Fundamentals of Statistics contains material of various lectures and courses of H. Lohninger on statistics, data analysis and here for more.

Optimization - Introduction

Optimization problems are arising in nearly all fields of science and technology. Therefore the range of problems is huge and a large number of possible approaches for solutions are available. Here are some examples of optimization problems:

    A company producing electronic devices needs to optimize the quality assurance procedure: more elaborate testing increases the overall production costs, while an excessive amount of low quality products will result in complaints and a degradation in the image of the company.

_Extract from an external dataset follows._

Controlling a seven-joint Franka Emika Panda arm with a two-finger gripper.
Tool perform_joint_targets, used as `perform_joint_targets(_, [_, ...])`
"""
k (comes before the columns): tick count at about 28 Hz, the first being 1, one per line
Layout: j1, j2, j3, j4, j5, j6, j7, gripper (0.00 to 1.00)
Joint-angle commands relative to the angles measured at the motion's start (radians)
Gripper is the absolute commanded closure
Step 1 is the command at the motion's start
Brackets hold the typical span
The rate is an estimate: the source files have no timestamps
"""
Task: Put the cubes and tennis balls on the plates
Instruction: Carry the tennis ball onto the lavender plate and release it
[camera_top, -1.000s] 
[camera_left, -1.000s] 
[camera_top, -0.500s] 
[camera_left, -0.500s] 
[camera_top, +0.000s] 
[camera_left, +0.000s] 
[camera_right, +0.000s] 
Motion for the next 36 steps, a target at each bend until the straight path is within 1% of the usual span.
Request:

    A mathematician has to optimize the bus schedule of a city. The timing of the buses has to be optimized considering several constraints: a minimum number of buses per hour; optimum alignment of the departure times to the higher order railway and subway system; unusual traffic densities at certain locations which may slow down the buses; ....

    An analytical chemist has to set up a mass spectrometer for high resolution measurements. One of the prerequisites is that the voltages at the deflection lenses of the ion accelerator have to be set in a way that the ion beam shows a rectangular cross-section with uniform ion density.

These examples give a quick impression of the diversity of optimization problems. In more general terms, the optimization process can be defined as finding the minimum (or the maximum) of a response function f (sometimes called an objective function or quality function). The response function may be rather complicated and of high dimensionality. From a computational standpoint, any optimizing has to be done quickly and cheaply, which usually means that the response function f should be evaluated as few times as possible during the optimization process.